A radiator was filled with 10L of water to which 2.5L of methanol ( density = 0.8 gm/L) were added. At 9:00 pm, the vehicle is parked outdoors where the temperature is $0{}^\circ C$. The temperature is decreasing at a uniform rate of $0.5{}^\circ C/\min $. Upto what time will there be no danger to the radiator of the car. ${{K}_{f}}(water) = 1.86Kg.mo{{l}^{-1}}$. Assume methanol to be non-volatile.
A. 11.67 min
B. 23.25 min
C. 32.56 min
D. 65.1 min

Answer 1

Hint: Depression of freezing point is lowering of temperature of solvents when a solute is added. It is a colligative property which is directly proportional to the molality of the solution.
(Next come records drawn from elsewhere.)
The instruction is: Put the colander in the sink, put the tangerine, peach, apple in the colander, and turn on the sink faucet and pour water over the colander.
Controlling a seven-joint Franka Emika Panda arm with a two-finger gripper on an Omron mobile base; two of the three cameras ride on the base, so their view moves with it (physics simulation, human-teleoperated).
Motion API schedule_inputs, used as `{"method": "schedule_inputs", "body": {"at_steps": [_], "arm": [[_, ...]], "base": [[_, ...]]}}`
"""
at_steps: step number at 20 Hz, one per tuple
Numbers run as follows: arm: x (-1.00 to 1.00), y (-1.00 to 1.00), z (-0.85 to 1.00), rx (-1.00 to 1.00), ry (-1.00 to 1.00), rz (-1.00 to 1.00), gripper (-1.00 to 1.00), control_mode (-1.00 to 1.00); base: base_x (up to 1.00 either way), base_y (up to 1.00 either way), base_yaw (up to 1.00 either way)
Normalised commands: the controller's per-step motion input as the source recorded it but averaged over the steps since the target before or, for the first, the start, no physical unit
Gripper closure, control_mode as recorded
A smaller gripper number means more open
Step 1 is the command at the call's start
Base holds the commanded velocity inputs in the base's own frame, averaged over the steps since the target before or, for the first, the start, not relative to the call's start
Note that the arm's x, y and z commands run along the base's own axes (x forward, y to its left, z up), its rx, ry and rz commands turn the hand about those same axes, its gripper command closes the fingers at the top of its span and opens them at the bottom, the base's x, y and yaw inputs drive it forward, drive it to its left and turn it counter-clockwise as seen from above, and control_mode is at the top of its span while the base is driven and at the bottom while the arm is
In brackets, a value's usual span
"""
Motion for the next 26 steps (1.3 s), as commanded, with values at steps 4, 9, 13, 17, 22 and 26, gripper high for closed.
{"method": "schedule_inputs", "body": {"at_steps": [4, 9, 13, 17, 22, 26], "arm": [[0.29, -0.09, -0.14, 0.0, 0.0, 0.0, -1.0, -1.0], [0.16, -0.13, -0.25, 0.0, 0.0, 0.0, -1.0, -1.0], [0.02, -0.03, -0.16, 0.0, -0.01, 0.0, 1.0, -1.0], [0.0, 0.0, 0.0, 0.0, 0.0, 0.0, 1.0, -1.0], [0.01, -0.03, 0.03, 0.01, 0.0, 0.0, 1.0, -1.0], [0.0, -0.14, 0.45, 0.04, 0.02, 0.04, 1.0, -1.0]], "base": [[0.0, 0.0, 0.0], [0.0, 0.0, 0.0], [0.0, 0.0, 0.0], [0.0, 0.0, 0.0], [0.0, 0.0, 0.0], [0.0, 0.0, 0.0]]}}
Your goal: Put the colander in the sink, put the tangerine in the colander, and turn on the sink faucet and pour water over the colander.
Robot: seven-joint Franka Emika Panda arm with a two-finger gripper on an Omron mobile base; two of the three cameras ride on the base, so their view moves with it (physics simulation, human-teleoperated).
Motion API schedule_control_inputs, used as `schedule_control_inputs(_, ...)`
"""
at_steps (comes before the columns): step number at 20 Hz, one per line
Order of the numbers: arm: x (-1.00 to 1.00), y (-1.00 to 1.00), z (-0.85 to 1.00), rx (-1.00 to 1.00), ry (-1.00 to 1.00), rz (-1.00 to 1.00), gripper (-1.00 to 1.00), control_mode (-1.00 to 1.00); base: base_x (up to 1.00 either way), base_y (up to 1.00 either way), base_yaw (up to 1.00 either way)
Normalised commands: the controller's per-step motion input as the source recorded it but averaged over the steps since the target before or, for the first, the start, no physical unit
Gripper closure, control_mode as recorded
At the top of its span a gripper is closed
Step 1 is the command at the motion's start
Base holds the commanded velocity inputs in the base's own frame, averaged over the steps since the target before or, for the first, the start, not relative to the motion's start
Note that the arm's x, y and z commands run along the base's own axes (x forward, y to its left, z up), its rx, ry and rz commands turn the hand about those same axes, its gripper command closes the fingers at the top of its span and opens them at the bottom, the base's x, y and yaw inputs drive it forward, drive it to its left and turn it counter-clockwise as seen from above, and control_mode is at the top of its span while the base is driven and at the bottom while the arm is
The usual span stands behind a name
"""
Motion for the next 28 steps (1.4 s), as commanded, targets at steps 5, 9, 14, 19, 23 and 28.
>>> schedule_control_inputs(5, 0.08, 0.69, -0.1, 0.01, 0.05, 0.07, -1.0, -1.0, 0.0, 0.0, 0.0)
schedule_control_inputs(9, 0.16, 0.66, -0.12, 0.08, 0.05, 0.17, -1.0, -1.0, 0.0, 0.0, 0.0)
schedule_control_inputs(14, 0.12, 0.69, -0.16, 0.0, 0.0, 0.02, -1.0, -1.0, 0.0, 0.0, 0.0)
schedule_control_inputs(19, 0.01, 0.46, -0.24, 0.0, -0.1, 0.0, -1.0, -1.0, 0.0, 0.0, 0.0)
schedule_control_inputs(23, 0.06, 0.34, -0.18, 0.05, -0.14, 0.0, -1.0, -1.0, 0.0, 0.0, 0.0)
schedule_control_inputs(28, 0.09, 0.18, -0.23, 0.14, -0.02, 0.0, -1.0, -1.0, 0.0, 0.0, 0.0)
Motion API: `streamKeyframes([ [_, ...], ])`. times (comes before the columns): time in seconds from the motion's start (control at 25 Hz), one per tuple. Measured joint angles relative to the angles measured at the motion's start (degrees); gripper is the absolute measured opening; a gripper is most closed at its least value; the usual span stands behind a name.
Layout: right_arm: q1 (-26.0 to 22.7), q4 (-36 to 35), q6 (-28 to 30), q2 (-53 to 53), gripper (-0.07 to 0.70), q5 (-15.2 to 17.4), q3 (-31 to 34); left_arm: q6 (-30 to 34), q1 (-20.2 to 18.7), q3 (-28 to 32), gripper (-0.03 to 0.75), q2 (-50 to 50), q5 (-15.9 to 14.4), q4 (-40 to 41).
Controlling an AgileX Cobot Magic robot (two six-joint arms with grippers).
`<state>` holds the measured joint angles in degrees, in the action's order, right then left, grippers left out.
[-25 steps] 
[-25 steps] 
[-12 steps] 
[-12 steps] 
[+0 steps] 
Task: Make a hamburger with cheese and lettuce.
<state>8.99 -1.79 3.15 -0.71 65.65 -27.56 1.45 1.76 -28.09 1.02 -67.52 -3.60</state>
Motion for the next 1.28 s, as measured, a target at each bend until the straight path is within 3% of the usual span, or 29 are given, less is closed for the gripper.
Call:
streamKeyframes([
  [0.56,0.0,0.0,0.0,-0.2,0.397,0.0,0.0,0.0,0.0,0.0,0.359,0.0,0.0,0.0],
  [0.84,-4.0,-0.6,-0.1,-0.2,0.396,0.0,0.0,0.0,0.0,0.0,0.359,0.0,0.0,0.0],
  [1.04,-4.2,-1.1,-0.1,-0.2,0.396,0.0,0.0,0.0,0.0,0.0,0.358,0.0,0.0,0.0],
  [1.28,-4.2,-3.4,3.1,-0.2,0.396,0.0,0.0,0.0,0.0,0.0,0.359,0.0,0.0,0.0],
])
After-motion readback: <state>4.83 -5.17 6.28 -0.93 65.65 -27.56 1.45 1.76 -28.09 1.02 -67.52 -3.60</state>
It can be described by the formula:
$\Delta {{T}_{f}} = i\times {{K}_{f}}\times m$
 $\Delta {{T}_{f}}$ = Freezing point depression
$i$= Vant Hoff factor
${{K}_{f}}$ = cryoscopic constant
m = molality

Complete step by step solution:
We have given the following things
Volume of water= 10L
2.5 L of Methanol
Temperature = $0.5{}^\circ C/\min $
${{K}_{f}}(water) = 1.86kg.mo{{l}^{-1}}K.$

Now, Density of Methanol is 0.8gm/ml
Hence, Mass of 2.5 L of Methanol = 0.8 × 2500 ml = 2000 g
The molar mass of methanol is $\dfrac{2000}{32}$ = 62.5 moles
$D = \dfrac{Mass}{Volume}$
Volume of water is 10 L
Density of water is 1Kg/L
Hence, the mass of water will be 10 kg.
Molality of methanol will be = $\dfrac{62.5}{10}$ = 6.25 m

The depression in the freezing point will be
$\Delta {{T}_{f}} = i\times {{K}_{f}}\times m$
$\Delta {{T}_{f}}$ = 1.86 × 6.25 = $11.62{}^\circ C$
Rate of decrease in temperature = $0.5{}^\circ C/\min $
Time for which there will be no danger to the radiator of the car = $\dfrac{11.62}{0.5} = 23.25\min $
So, the correct answer is “Option B”.

Note: Van't Hoff Factor is the ratio between the number of moles of particles formed in solution per mole of solute. Since Methanol is a non-electrolyte and it does not dissociate into ions therefore, its Van't Hoff Factor is 1.